Una teoria italiana
Sergio Bologna, Knowledge workers
Asterios, 50 pagine, 7 euro
La filosofia politica che oggi si fa nel mondo è influenzata da una specifica tradizione italiana che alcuni, riformulando il nome (french theory) che gli americani diedero al pensiero di Foucault, Derrida e Lyotard, chiamano italian theory.
In questa tradizione gioca un ruolo fondamentale l’operaismo.
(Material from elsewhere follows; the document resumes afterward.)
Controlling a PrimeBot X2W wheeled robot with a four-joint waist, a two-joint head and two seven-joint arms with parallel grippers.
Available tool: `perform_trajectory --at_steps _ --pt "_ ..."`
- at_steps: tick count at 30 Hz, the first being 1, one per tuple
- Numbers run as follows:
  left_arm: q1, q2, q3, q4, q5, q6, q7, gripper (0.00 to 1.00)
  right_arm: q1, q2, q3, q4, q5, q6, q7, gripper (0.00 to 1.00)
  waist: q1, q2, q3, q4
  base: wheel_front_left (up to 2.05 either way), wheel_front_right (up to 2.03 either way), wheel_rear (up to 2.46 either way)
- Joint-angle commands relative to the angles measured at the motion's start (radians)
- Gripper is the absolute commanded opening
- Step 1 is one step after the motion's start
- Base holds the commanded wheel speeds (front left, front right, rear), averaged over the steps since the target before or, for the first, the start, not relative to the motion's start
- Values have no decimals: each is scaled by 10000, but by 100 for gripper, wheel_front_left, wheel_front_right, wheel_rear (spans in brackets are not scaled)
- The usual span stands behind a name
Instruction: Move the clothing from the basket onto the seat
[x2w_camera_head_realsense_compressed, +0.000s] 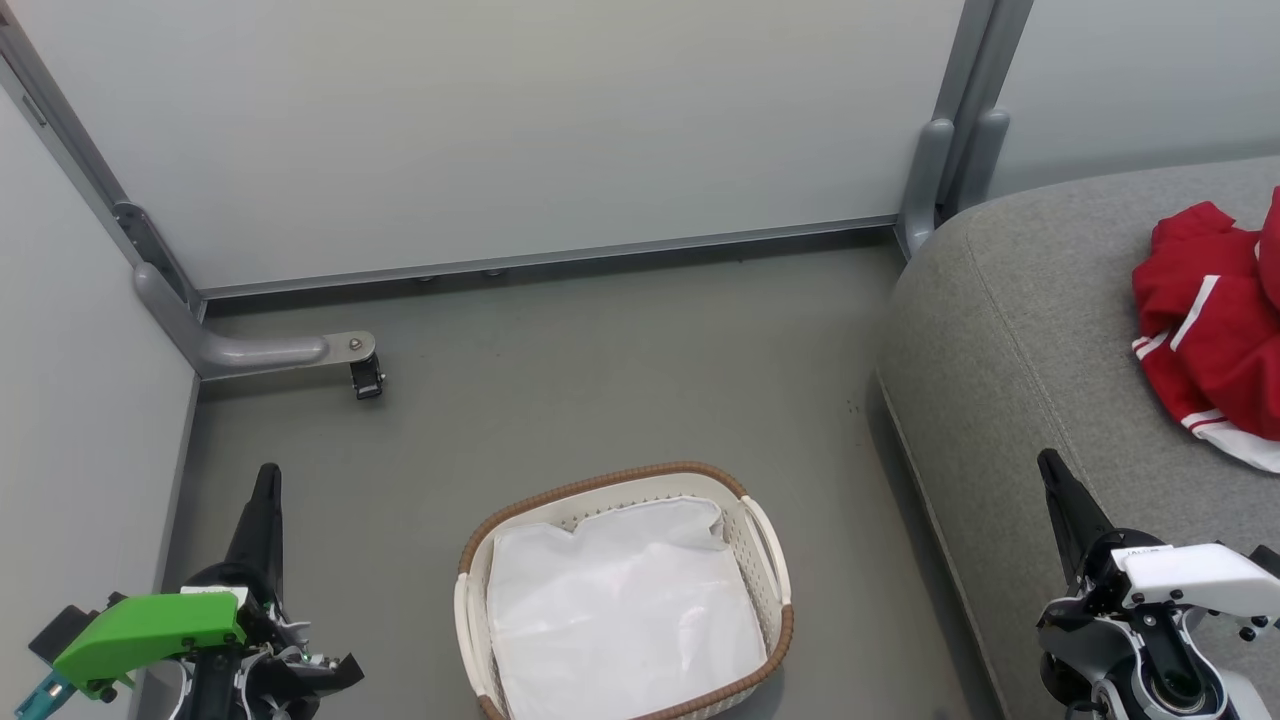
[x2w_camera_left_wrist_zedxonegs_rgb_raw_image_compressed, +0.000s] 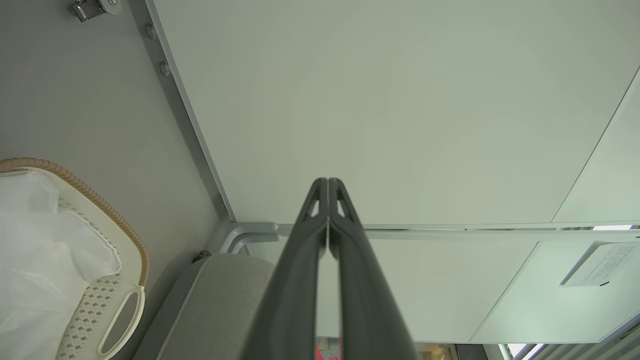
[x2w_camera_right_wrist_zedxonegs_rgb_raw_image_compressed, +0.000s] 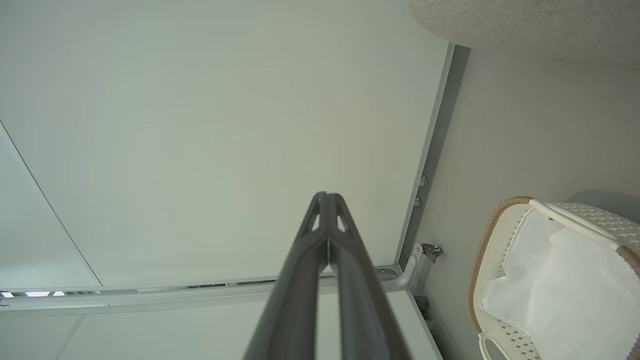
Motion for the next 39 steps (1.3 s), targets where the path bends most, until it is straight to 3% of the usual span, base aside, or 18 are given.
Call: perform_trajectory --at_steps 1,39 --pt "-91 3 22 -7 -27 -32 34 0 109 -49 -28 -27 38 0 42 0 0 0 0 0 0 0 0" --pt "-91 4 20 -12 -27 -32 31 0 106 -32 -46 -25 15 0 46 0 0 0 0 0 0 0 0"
Mentre negli anni sessanta del novecento la vita sociale si andava ovunque organizzando attorno alle grandi fabbriche “fordiste” che consentivano agli operai di produrre e di comprare grandi quantità di cose (vestiti, televisioni, automobili), in Italia alcuni pensatori marxisti videro proprio in quel tipo di fabbrica il luogo in cui studiare le trasformazioni e indirizzarle verso un percorso di liberazione.
In questo piccolo libro Sergio Bologna, che a quella riflessione ha partecipato, spiega come il pensiero, ma soprattutto il metodo operaista – grazie al suo confronto con la realtà, all’interesse per il ruolo del tempo e del denaro, alla centralità data ai rapporti di lavoro – abbia potuto sopravvivere alla fine del fordismo e, trasformandosi, diventare una chiave per comprendere il mutare dell’industria, i cambiamenti nelle comunicazioni, la globalizzazione.
Così, mentre le speranze e i valori dell’operaismo venivano combattuti, emarginati e cancellati, le idee dell’operaismo passavano da una generazione all’altra grazie ad alcune figure di riferimento come il libraio milanese Primo Moroni.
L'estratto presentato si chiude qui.